I had expectations this year of what I would accomplish- how I would blog constantly, finish a novel, freelance, accomplish, accomplish, accomplish. Yet I realized very quickly that I would have to throw all my expectations out of the window.
Traveling in itself is a full time job, it takes over the body, mind, soul and it certainly takes up your time. But the flip side of that is the things this experience has really taught me.
Things have never made more sense to me. I feel this sense of ease navigating through my travels, my days, my connections. My relationship to my body has never been more solid- I’ve discovered a love of food and freedom with it that I was never able to find in the U.S., always struggling with guilt and shame and starvation. The culture around food abroad is so different from home- it’s joyous, and appreciative and meant to be shared and enjoyed with friends.
Long luxorious dinners, stress free lunches filled with conversation. The cafe culture is incredible. I find myself sitting down at the table and too excited and fascinated by the dishes I’m experiencing and the people at my side then to be analyzing calories, and labels. I walk everywhere, with no car and walking being the best form of sight seeing. I appreciate the way I move and see and feel in the world now.
I understand how much community means to me now, how much I love group dynamics and traveling with people from all over the world, with different cultures, and making connections. My current inner circle consists of a South African, an Australia, a Canadian, an LA lady and a New Yorker and many more, and trust me- we NEVER would have met in this life time if we didn’t all embark on this journey. It humbles me to realize how many more people I will meet, love and befriend that staying at home would have never afforded me.
I may not have more than a suitcase to call my home, which I have to repack every 28-35 days. I may not know what the hell I am doing. I may be burnt out right now. I may get sick, I may lose things or get stranded somewhere, get lost or want nothing more than to run home to my parents for a weekend yet knowing that the 30+ hour flight and jet lag would make that impossible- but I’m still so madly in love with life. I still know that whatever happens I’m going to be okay.

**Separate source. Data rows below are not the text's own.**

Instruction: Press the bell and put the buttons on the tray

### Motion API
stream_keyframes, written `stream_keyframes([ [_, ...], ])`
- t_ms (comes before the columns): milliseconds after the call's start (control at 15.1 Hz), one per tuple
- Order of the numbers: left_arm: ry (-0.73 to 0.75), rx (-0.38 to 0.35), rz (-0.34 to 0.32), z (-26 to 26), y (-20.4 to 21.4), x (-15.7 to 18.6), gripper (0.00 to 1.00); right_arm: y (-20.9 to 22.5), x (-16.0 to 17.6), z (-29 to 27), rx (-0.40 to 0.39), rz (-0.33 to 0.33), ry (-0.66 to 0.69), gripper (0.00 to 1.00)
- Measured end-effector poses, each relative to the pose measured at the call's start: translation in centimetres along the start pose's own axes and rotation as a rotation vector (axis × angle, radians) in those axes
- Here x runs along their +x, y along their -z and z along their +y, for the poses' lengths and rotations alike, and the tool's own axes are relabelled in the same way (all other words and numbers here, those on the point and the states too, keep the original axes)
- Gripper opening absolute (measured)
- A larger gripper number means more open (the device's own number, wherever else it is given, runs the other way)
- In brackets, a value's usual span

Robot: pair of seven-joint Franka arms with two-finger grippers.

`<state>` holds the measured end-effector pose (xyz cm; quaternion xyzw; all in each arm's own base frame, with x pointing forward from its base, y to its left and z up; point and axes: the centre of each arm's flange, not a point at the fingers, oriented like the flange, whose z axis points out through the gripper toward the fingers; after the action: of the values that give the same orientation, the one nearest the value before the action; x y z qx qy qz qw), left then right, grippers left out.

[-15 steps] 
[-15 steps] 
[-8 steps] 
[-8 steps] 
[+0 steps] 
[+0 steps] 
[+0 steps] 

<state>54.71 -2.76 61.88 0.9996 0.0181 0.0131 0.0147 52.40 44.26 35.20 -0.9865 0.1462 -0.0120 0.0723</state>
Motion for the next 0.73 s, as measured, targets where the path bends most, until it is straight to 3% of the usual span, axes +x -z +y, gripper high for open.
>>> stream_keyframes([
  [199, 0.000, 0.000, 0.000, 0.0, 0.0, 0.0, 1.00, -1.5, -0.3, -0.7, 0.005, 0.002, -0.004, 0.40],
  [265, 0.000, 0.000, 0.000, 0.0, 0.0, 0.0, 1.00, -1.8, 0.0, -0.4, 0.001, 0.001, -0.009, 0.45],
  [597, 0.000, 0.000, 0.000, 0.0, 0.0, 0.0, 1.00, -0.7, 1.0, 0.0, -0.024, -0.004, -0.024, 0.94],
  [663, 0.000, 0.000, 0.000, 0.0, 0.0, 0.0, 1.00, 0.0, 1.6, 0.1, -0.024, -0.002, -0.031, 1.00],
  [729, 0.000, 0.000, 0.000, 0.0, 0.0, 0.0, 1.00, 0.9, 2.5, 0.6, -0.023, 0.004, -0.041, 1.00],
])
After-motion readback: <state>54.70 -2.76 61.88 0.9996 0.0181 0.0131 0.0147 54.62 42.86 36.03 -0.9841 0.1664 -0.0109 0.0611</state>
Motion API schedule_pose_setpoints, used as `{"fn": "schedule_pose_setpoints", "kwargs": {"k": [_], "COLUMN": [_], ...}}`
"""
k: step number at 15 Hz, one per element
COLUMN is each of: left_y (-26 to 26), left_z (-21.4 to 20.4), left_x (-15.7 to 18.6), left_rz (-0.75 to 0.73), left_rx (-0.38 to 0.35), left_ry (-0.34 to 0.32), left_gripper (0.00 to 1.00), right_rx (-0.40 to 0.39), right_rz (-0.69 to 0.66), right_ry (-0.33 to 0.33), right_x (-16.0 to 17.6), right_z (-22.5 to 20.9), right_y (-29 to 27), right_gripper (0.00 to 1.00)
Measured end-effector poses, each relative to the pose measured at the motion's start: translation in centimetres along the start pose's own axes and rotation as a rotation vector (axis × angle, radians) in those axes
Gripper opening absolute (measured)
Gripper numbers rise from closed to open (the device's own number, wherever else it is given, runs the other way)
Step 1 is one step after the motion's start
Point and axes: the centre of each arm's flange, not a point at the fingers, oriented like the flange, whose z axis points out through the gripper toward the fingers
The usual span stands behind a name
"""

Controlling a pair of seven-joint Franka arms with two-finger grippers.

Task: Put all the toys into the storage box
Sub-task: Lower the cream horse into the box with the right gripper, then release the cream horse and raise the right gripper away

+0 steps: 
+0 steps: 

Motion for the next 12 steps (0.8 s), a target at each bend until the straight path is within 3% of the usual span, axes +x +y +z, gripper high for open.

I’ve gained this incredible sense of empowerment from navigating 15 foreign countries with different currencies, languages, and geography and actually figuring it out and being just fine. The confidence and peace you get when you realize that you will be ok in any situation is invaluable and has solidified this knowing that no matter where I end up I’ll make it work because I have me and and I am more capable and adaptable than I ever imagined.
Traveling is everything and nothing like it looks and sounds like. It is as beautiful as the images you see. Those people probably are as excited and happy as they look in those photos- at that time. But for every beautiful image and instagram story you see there are a million other moments that are not documented that are hard, and lonely, and scary, and tough.
No matter where you go in the world, people are people. They are living and loving and laughing and working and freaking out just like everybody else. It doesn’t matter if you’re country hopping every week or sitting in a cubicle, or working in the rice fields till sunset in Vietnam, or selling olives in the Medina in Morocco, or making coffee in a cafe in Prague- our fears and struggles are all still there. We’re still there, having the same human experience. And I think that’s beautiful.